Une décision lourde de conséquences pour les réfugiés des îles grecques

Cette décision du Conseil d’État grec crée un précédent qui ne peut que semer l’angoisse chez les centaines de personnes (de 750 à 1000, selon les sources) qui, actuellement, craignent la mise en œuvre d’une décision de renvoi vers la Turquie après rejet de leur recours. Elle risque, en outre, de conduire tant les juridictions de première instance que les comités d’appel à radicaliser leurs décisions, les premières sur l’irrecevabilité des demandes d’asile présentées par des personnes ayant transité par la Turquie, les seconds sur les très nombreux recours actuellement pendants.

Dans ce contexte, le fait que la Grèce soit incitée par la Commission européenne à préparer et organiser de façon plus efficace les renvois en s’assurant de la présence physique des migrants éventuellement concernés, ne peut qu’ajouter à l’inquiétude. La Commission remarque, en effet, que jusqu’à présent le nombre de renvois vers la Turquie a été moins important que le nombre de nouvelles arrivées en Grèce, ce qui ne permet pas d’alléger la pression régnant dans les centres de réception des îles grecques.

Une décision contestée

Comme on peut l’imaginer facilement, la décision du Conseil d’État grec a immédiatement suscité les réactions de la société civile et des juristes (pas seulement en Grèce!), car s’il est bien un pays auquel le qualificatif «sûr» ne semble pas pouvoir s’appliquer actuellement, c’est bien la Turquie.

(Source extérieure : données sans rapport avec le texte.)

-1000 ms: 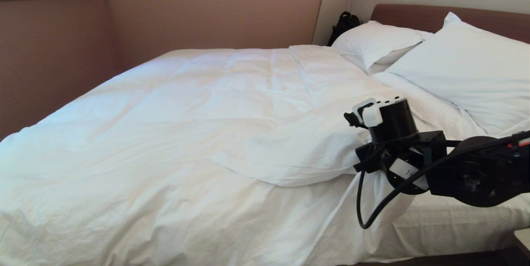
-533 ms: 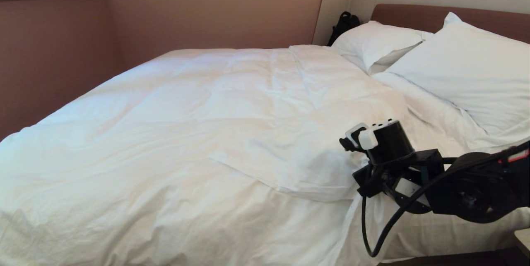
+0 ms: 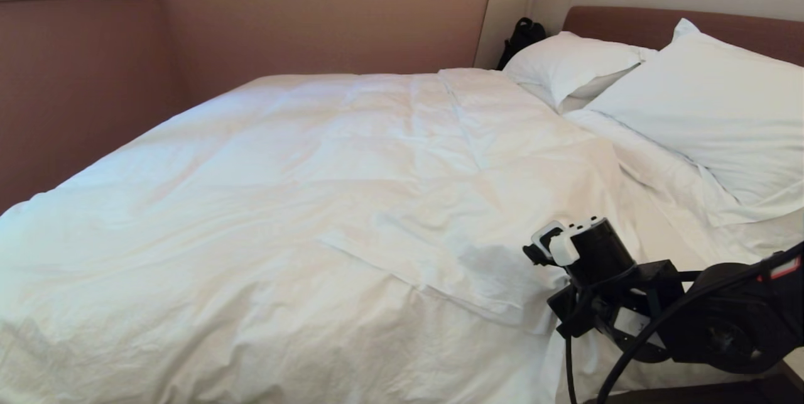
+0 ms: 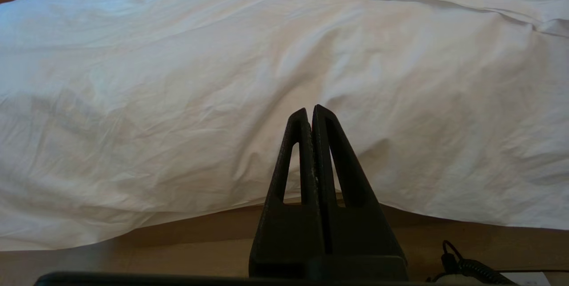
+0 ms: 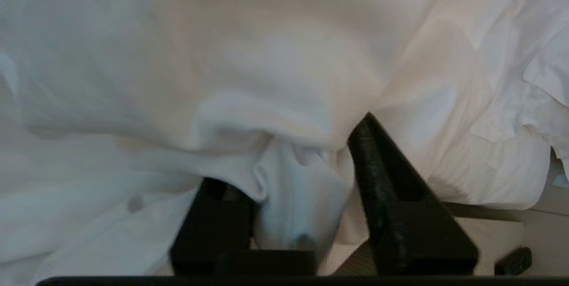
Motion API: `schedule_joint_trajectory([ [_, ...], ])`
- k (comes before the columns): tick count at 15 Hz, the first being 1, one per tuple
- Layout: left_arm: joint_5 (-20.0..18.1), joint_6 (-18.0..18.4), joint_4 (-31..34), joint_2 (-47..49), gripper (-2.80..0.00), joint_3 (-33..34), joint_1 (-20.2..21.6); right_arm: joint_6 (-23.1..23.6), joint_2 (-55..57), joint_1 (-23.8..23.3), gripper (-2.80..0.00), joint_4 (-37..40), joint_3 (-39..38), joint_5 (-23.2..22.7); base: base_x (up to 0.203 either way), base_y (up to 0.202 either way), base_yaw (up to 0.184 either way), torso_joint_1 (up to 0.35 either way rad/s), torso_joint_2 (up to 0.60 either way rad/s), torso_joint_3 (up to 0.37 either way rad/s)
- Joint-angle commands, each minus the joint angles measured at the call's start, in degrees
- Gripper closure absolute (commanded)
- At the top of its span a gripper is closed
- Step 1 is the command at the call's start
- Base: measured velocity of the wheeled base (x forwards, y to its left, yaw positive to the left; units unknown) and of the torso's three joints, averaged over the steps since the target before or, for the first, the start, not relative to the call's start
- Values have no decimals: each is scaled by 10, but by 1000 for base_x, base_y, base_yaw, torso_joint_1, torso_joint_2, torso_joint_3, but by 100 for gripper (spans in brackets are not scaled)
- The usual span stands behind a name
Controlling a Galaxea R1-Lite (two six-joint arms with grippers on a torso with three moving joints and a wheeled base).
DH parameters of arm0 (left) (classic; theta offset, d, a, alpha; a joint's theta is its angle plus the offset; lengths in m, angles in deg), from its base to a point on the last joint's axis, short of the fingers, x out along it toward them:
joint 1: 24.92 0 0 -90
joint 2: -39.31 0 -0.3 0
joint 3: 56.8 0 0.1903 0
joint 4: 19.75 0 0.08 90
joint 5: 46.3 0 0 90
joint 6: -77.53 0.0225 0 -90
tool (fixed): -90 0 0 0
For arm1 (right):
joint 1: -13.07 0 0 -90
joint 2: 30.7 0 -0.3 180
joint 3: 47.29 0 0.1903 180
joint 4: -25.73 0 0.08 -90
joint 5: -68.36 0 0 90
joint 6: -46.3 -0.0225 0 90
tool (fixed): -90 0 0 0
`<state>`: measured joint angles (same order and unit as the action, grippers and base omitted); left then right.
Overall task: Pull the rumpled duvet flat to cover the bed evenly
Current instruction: Flatten the corners of the folded blanket
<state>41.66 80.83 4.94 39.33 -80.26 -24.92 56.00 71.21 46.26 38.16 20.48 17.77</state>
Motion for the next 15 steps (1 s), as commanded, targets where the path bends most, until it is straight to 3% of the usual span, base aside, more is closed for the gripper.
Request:
schedule_joint_trajectory([
  [1,0,0,0,0,0,0,0,4,-25,12,-280,1,-12,-1,0,0,0,0,0,0],
  [6,0,0,0,0,0,0,0,5,-131,140,-280,16,-31,5,0,0,0,0,0,0],
  [12,0,0,0,0,0,0,0,-23,-159,146,-280,5,-16,-4,0,0,0,0,0,0],
  [13,0,0,0,0,0,0,0,-24,-157,146,0,-11,-17,-4,0,0,0,0,0,0],
  [15,0,0,0,0,0,0,0,-22,-140,145,0,-65,-19,-15,0,0,0,0,0,0],
])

Rappelons que, actuellement, selon la législation européenne (directive «procédure», article 38), pour qu’un pays puisse être considéré comme «tiers sûr», il faut notamment que:

  • les demandeurs n’aient à craindre ni pour leur vie ni pour leur liberté en raison de leur race, de leur religion, de leur nationalité, de leur appartenance à un groupe social particulier ou de leurs opinions politiques;
  • le principe de non-refoulement soit respecté conformément à la convention de Genève;
  • l’interdiction, prévue par le droit international, de prendre des mesures d’éloignement contraires à l’interdiction de la torture et des traitements cruels, inhumains ou dégradants, y soit respectée;
  • la possibilité existe de solliciter la reconnaissance du statut de réfugié et, si ce statut est accordé, de bénéficier d’une protection conformément à la convention de Genève;
  • un lien de connexion existe entre le demandeur et le pays tiers concerné, sur la base duquel il serait raisonnable que le demandeur se rende dans ce pays.

Or, aucun de ces critères n’est véritablement rempli par la Turquie. Certes la législation sur l’asile et l’immigration a été récemment modifiée mais les réfugiés syriens n’y bénéficient que d’un statut d’invité, temporaire, et les autres nationalités moins encore puisque la Turquie applique une réserve géographique (aux pays d’Europe) à la transposition de la convention de Genève; en dépit des dénégations des autorités turques, de nombreux témoignages montrent que les pratiques de refoulement vers la Syrie sont courantes, particulièrement depuis la déclaration d’état d’urgence; les accords de réadmission signés par la Turquie avec nombre de pays tiers facilitent les opérations de renvoi forcé. Quant au fait d’avoir transité par ce pays pour atteindre l’Europe, il ne peut être sérieusement interprété comme un «lien de connexion» qui existerait entre le demandeur et ce pays.

Une décision, sans aucun doute bienvenue pour le Conseil de l’UE

Gageons cependant que le Conseil de l’UE saura tirer parti de cette décision de la plus haute des juridictions grecques pour accepter la proposition de la Commission et suivre les incitations du Conseil européen de juin en décidant d’adopter une liste de «pays tiers sûrs» qui constituerait l’un des fondements de l’irrecevabilité des demandes d’asile, comme c’est envisagé dans le projet de règlement «procédure» actuellement en discussion interinstitutionnelle.